Pour la énième fois ils ont raconté Marinette & Domino.
Les lettres qu’ils s’écrivaient pendant la Guerre d’Algérie.
Une par jour ça souvent c’est ma mère qui le précise.
Marinette a gardé les lettres de Domino.
Domino celles de Marinette – même après la séparation.
Marinette est morte la première.
Ma mère a récupéré les lettres à la mort de Domino.
Elle a jamais laissé personne les lire.
Ni moi.
Ni ses deux frères assis à table.
Le troisième frère – absent – a vendu la maison de famille.
Les lettres c’est son trésor à elle.
Plusieurs fois elle a dit on écrira un livre avec.

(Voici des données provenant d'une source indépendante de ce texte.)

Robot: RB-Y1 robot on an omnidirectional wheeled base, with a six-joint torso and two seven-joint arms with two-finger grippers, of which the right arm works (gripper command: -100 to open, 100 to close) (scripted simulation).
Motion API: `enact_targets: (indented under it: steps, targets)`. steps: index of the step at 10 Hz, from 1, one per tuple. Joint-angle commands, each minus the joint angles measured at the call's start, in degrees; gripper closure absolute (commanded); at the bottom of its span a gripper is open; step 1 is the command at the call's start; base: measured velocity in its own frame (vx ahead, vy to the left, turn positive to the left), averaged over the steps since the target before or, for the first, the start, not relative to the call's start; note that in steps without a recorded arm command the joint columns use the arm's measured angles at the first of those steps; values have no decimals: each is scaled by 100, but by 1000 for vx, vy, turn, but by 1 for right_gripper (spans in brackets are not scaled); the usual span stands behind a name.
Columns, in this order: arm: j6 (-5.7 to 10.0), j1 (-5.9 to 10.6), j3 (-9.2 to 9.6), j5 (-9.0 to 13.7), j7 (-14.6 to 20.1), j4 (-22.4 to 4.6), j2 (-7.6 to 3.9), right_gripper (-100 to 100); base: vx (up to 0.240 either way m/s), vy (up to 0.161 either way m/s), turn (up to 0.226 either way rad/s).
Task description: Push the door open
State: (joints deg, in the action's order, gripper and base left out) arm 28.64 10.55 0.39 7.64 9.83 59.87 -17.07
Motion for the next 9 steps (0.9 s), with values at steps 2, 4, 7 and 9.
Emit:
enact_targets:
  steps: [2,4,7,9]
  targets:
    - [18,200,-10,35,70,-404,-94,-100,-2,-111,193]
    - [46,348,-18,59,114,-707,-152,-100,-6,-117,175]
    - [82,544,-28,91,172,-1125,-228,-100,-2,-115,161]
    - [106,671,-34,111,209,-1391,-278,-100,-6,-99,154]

Elle est comme ça ma mère – pleine de rêves :
planter du safran aux Garguettes
tailler la pierre, faire de la mosaïque
acheter une p’tite bicoque sur l’Atlantique – l’iode ça soigne la thyroïde
Le grand amour ça a jamais été son truc.
Elle dit vous en verrez d’autres les filles faut vous endurcir
Ma sœur répond maman t’as pas de cœur
Moi je baisse les yeux
J’ai déjà couché sans sentiments
Au réveil renfilé les vêtements de la veille
pris le premier métro
tête lourde, joue contre la fenêtre du compartiment de quatre.

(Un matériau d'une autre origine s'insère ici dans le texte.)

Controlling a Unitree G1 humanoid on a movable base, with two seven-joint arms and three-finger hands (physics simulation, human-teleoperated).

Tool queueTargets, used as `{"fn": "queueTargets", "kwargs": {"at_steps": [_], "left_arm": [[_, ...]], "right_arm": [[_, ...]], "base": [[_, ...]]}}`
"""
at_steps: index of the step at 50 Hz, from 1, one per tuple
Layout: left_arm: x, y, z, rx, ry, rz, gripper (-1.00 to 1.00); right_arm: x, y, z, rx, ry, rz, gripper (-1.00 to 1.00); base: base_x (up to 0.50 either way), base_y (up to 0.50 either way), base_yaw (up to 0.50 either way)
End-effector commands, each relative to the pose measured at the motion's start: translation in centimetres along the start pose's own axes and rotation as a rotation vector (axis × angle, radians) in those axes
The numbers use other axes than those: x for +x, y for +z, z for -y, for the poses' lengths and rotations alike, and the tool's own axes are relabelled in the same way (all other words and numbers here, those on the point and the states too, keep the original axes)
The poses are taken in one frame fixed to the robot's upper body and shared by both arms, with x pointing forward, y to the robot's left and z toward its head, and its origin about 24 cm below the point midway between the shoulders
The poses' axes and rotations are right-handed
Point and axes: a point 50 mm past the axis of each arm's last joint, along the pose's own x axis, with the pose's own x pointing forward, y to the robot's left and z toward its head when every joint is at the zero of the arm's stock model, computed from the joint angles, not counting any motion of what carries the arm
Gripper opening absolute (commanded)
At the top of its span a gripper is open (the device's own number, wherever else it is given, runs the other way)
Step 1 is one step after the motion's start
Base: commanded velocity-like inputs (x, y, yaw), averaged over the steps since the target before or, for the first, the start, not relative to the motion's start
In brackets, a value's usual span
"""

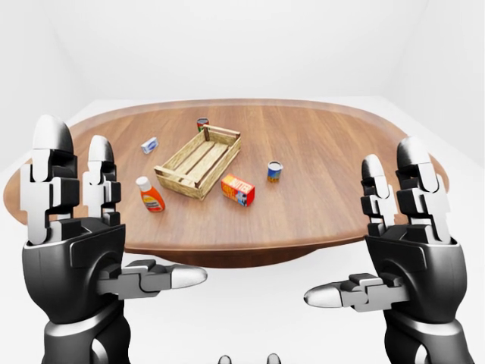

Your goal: Pick up the butter and put it in the tray.

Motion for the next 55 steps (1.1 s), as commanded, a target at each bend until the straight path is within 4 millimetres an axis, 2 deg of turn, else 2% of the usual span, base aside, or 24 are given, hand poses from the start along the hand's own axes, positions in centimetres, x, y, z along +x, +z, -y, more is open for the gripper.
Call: {"fn": "queueTargets", "kwargs": {"at_steps": [1, 55], "left_arm": [[0.49, -2.59, 0.14, -0.014, 0.022, -0.085, 1.0], [0.45, -2.46, 0.21, -0.02, 0.025, -0.082, 1.0]], "right_arm": [[0.62, -2.17, -0.1, 0.006, -0.001, -0.063, 1.0], [0.48, -1.97, -0.4, -0.01, 0.015, -0.062, 1.0]], "base": [[0.16, 0.0, 0.0], [0.21, 0.0, 0.0]]}}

Mon père a tort quand il s’énerve
quand il dit t’as le même caractère que ta mère
J’arrive pas être aussi dure qu’elle – même en se calquant sur le modèle
fumant clopes sur clopes
portant un cuir et de lourdes boucles d’oreille
regard froid, phrase sèche
la fragilité aux bords des lèvres nique tout.